### Assignment
Every line from the first record below down to the line that includes "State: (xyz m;" must be reproduced exactly; the pictures are not.

================================

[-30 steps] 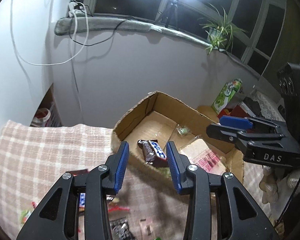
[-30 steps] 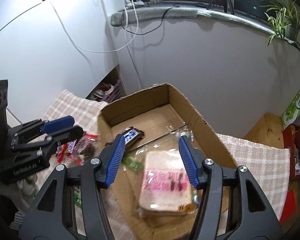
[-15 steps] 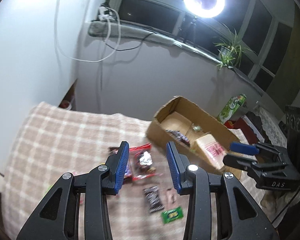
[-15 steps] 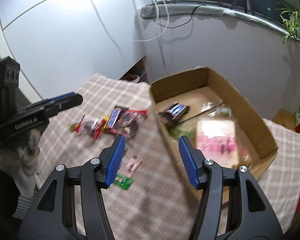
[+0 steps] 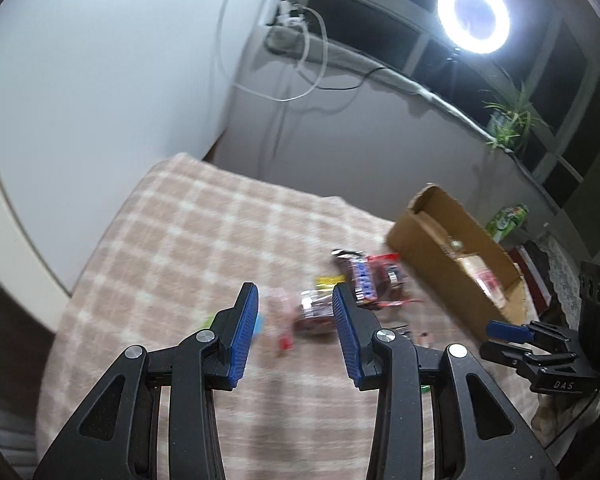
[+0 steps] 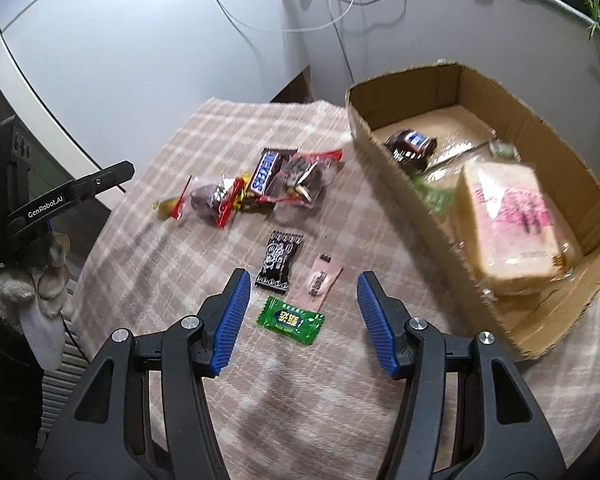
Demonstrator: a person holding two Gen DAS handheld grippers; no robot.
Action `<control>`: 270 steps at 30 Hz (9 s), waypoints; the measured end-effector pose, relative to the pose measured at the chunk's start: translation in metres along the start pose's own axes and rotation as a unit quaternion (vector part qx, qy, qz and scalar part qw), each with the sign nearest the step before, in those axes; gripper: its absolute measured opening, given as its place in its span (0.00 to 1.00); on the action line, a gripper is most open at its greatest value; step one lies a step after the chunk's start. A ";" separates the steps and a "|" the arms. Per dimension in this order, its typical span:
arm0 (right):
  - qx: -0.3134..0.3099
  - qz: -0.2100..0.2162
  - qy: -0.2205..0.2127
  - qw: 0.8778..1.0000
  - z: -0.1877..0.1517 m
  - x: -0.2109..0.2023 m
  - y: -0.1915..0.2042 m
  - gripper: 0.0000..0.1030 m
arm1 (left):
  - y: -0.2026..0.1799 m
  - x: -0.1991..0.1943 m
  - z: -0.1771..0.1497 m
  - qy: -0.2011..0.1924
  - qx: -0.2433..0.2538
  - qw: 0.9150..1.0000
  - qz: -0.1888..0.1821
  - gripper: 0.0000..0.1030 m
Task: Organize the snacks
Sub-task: 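Withdraw both grippers from the box back toward the remaining snacks, then grasp the green-and-blue ball snack with the left gripper while the right gripper grasps the pink candy, then carry both snacks into the box and open both grippers, then withdraw both grippers from the box toward the remaining snacks, then grasp the red-trimmed dried fruit bag with the left gripper while the right grasps the green candy, then carry both snacks into the box and open both grippers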
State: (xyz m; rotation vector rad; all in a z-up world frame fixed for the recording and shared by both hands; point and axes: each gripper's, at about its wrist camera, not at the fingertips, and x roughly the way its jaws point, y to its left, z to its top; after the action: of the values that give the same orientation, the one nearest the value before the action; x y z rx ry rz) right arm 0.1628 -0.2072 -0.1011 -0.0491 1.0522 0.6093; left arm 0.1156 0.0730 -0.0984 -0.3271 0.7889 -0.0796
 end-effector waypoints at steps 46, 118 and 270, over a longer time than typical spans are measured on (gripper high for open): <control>-0.042 -0.081 0.063 0.994 0.001 0.061 0.011 0.20 | 0.028 0.066 -0.029 0.056 0.053 0.996 0.048 0.30; 0.091 -0.121 -0.037 0.988 0.029 -0.056 -0.182 0.20 | -0.212 0.116 0.023 0.036 0.147 0.984 -0.089 0.28; -0.062 -0.024 -0.058 0.996 -0.008 -0.054 -0.050 0.22 | -0.080 0.047 0.006 -0.005 0.083 0.996 -0.022 0.46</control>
State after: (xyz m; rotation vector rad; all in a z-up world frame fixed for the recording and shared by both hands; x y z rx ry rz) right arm 0.1619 -0.2760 -0.0727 -0.1451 0.8986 0.6265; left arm 0.1574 -0.0107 -0.1010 -0.1873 0.7596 -0.1840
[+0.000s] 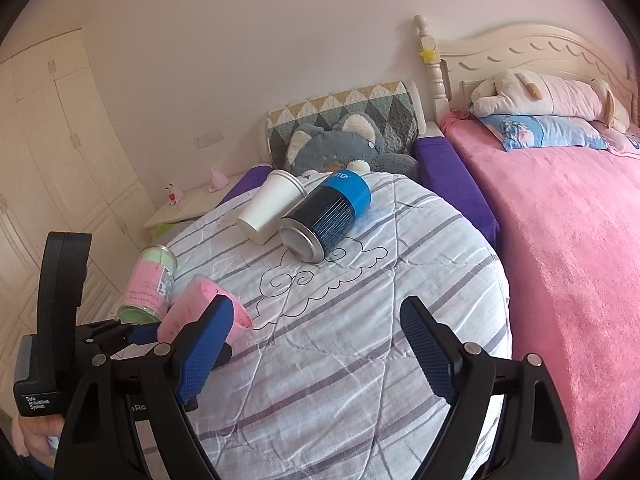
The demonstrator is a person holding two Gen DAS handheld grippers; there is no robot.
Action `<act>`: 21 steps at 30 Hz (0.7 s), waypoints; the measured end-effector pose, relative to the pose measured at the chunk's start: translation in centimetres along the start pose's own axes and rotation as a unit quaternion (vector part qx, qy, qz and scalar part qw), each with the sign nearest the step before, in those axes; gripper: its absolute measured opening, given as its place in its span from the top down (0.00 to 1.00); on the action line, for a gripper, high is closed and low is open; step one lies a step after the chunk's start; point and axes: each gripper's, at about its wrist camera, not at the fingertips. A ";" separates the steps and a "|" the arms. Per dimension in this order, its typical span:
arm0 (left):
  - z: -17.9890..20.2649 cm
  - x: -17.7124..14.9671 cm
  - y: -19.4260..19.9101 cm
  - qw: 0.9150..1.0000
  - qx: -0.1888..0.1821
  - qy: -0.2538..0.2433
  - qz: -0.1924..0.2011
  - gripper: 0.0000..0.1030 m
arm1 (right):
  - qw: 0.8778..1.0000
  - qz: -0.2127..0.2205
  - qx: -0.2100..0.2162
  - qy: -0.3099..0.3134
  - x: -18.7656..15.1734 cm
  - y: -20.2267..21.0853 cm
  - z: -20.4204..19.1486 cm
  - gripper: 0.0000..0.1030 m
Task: Flip cup upright
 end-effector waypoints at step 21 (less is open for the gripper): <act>-2.8 0.4 1.3 1.000 0.009 0.006 0.000 0.06 | 0.995 -0.049 0.025 -0.079 1.7 -3.9 -0.7 0.16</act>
Point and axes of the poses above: each gripper's, at about its wrist camera, not at the fingertips, and y roughly against the way its jaws point, z to its right, x to its top, and after that the axes turned 12 degrees about y, right-handed
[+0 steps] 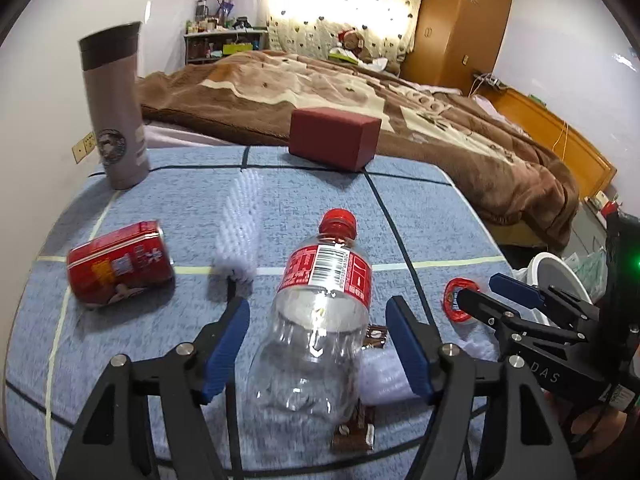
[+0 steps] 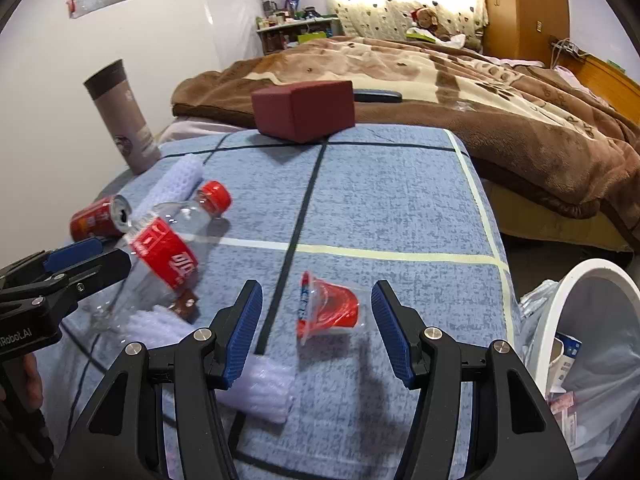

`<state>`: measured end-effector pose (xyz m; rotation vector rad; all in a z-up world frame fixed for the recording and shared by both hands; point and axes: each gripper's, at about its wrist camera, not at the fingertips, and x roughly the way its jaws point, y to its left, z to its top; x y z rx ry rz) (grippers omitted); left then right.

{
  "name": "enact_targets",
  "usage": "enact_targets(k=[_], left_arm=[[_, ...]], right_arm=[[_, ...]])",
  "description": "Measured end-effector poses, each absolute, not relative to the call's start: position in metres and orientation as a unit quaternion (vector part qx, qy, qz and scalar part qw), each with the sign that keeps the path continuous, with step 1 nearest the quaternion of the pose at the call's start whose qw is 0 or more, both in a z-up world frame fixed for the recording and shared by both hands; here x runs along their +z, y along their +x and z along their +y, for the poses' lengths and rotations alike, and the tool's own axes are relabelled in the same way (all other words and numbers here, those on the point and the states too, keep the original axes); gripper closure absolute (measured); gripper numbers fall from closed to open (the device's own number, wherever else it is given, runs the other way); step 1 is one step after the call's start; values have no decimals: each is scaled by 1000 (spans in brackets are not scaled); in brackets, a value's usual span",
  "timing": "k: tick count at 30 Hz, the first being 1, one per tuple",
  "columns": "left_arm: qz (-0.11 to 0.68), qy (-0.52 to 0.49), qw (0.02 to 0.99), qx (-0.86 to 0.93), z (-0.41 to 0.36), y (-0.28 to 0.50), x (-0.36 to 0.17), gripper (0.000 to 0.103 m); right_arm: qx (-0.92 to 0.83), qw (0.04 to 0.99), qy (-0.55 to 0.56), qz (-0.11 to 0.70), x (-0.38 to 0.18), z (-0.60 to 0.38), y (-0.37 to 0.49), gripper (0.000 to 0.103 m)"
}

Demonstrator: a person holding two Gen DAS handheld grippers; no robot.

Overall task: Collect trash
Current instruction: 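Grasp the small red plastic cup with the right tool while the left tool grasps the clear bottle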

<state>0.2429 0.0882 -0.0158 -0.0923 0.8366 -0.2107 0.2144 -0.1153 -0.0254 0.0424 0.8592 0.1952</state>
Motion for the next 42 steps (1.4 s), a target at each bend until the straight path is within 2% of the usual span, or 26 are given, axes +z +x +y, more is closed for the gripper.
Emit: enact_targets(k=[15,17,18,20,29,42], left_arm=[[440,-45,890,-109,81,267,-35,31],[435,-46,892,-112,80,266,-34,34],[434,-45,893,-111,80,267,-33,36],[435,-45,892,-111,78,268,-33,36],[431,-43,896,-103,77,265,-32,37],[394,-41,911,-109,68,246,-2,37]], right_arm=[[84,893,37,441,-35,-118,226,45],[87,893,41,440,-34,-119,227,45],[88,893,43,440,-34,-120,227,47],[87,893,44,438,-34,-120,227,58],[89,897,56,429,-32,-124,225,59],[95,909,76,398,-13,-135,214,60]])
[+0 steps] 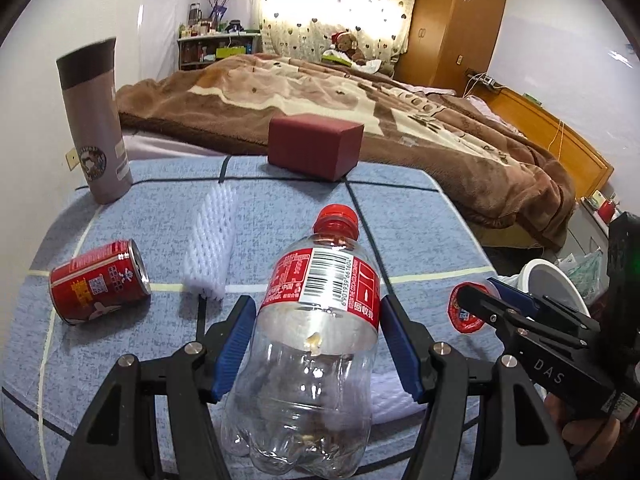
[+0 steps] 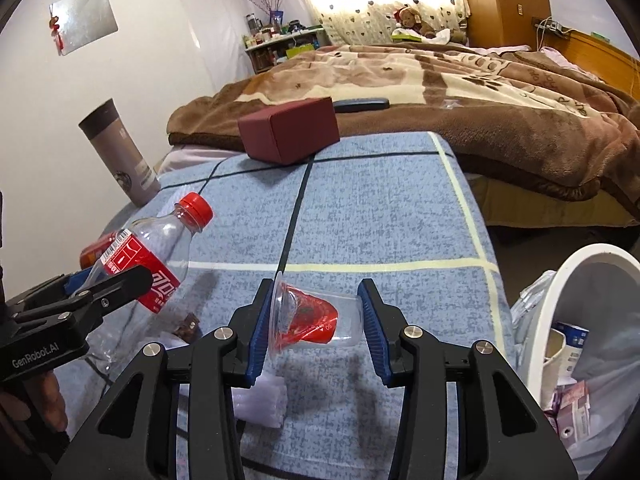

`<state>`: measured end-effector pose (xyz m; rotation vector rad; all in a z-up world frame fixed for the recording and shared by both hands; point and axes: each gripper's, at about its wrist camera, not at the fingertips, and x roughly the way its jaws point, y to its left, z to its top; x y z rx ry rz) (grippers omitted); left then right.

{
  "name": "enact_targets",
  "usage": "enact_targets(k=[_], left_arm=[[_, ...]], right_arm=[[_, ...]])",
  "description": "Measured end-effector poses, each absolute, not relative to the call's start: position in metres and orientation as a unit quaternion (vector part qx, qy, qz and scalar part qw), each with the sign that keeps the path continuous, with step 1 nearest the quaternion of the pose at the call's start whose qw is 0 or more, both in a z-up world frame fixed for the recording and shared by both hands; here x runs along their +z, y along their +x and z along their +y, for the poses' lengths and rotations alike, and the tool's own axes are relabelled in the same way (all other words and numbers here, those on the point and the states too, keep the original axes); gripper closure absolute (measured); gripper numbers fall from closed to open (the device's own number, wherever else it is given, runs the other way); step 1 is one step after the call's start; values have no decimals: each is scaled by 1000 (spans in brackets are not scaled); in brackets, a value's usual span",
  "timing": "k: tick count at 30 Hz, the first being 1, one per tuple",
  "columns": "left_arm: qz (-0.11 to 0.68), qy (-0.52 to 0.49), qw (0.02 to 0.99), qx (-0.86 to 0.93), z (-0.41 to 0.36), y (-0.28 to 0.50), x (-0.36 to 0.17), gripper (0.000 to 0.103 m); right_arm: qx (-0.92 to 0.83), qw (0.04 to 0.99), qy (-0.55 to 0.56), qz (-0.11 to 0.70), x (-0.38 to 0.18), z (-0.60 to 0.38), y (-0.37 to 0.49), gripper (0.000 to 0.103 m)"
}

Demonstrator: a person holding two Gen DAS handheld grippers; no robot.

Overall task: Collect trash
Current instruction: 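Carry the red cup and clear bottle over the white bin and release both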

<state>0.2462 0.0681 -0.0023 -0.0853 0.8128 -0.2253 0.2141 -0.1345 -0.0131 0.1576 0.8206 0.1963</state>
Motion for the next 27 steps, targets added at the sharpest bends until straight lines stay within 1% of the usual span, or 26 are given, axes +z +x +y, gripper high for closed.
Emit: enact_targets(k=[14,27], left_arm=[[361,-30,922,-134,37,218,29,37],[351,-17,915,-200,-37,198,39,37]], right_arm=[[88,922,88,366,11,-160,195,60],[35,933,92,345,24,-219,165,60]])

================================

### Response to the exercise
[-30 steps] 
[-30 steps] 
[-15 steps] 
[-15 steps] 
[+0 steps] 
[+0 steps] 
Demonstrator: a person holding two Gen DAS handheld grippers; no robot.
Action `<control>`: 270 steps at 30 Hz (9 s), waypoints; the measured end-effector pose, relative to the pose measured at the chunk's start: translation in metres along the start pose's own axes and rotation as a unit quaternion (vector part qx, qy, qz and scalar part qw), each with the sign nearest the step before, in those axes; gripper: its absolute measured opening, given as its place in its span (0.00 to 1.00); on the action line, a gripper is most open at its greatest value; step one lies a step after the chunk's start. A ";" separates the steps and a "|" the arms. Per dimension in this order, its typical span:
arm0 (right):
  - qx: -0.3134..0.3099
  - qz: -0.2100..0.2162
  - qy: -0.2205..0.2127
  - qw: 0.8778..1.0000
  - z: -0.1877..0.1517 m
  - x: -0.2109..0.2023 m
  - y: -0.1915..0.2042 m
  - gripper: 0.0000..0.1030 m
arm1 (left):
  - y: -0.2026..0.1799 m
  - x: -0.1991..0.1943 m
  - z: -0.1771..0.1497 m
  - qy: -0.2011..0.1924
  - qx: -0.2433..0.2538
  - qw: 0.9150..1.0000
  - qz: -0.1888..0.1821
  - gripper: 0.0000..0.1030 m
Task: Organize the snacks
Sub-task: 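Withdraw both grippers from the box back toward the remaining snacks, then grasp the green-and-blue ball snack with the left gripper while the right gripper grasps the pink candy, then carry both snacks into the box and open both grippers, then withdraw both grippers from the box toward the remaining snacks, then grasp the red-trimmed dried fruit bag with the left gripper while the right grasps the green candy, then carry both snacks into the box and open both grippers
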State: (xyz m; rotation vector rad; all in a z-up world frame fixed for the recording and shared by both hands; point and axes: each gripper's, at about its wrist camera, not at the fingertips, and x roughly the way its jaws point, y to its left, z to its top; after the action: of the values that give the same orientation, the one nearest the value before the action; x y z rx ry rz) right arm 0.1628 -0.2072 -0.1011 -0.0491 1.0522 0.6093; left arm 0.1156 0.0730 -0.0984 -0.3271 0.7889 -0.0796

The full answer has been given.